SOURCE MATERIAL
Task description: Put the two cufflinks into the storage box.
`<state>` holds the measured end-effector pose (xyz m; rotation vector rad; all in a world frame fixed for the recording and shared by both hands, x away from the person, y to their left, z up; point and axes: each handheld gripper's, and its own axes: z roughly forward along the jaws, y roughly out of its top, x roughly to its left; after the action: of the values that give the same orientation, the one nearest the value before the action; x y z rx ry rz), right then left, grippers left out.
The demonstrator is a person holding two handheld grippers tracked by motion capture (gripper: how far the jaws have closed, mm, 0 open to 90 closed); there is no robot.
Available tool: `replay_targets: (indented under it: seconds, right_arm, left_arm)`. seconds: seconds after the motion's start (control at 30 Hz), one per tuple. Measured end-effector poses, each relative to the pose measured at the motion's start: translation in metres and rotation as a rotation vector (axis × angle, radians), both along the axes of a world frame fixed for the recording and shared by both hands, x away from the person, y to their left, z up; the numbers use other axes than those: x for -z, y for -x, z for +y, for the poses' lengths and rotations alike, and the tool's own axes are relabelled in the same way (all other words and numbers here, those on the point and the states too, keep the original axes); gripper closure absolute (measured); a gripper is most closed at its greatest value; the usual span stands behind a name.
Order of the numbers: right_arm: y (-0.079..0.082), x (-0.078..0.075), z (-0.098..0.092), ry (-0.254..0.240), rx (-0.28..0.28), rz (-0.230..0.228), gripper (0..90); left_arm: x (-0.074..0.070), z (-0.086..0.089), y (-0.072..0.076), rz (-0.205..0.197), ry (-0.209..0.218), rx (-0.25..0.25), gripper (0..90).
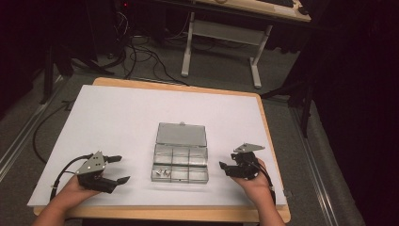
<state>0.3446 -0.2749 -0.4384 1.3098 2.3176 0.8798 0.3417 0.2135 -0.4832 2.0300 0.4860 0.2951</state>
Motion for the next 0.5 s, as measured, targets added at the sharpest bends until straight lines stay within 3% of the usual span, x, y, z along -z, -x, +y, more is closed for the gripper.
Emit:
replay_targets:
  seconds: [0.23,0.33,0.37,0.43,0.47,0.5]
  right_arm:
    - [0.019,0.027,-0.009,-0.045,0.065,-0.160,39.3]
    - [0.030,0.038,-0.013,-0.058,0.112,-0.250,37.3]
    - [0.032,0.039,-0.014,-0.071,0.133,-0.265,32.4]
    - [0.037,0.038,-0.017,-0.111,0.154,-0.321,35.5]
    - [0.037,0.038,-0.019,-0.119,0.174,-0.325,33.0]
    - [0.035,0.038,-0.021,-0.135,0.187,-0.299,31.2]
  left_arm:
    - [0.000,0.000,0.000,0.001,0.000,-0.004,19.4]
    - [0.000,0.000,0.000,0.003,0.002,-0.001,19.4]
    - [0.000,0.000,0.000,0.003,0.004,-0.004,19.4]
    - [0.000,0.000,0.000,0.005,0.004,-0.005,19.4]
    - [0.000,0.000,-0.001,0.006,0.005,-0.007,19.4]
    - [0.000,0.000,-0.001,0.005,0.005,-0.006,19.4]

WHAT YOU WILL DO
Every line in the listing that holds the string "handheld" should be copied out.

ANSWER FOR THE TASK
`<state>` holds the measured end-effector pose (xyz m; rotation vector rad; all in a world frame fixed for the recording and shared by both hands, x away from the person, y to their left, z up; point and axes: each handheld gripper's, and its own axes: z roughly forward along the jaws, y roughly out of its top, x roughly to its left; after the action: of the values that give the same orientation, the one nearest the value before the action; x y z rx ry rz), right then left, grippers left out.
The demonstrator is a person holding two handheld grippers tracked by motion capture (gripper: how far the jaws have closed, mm, 0 open to 90 closed); there is no robot.

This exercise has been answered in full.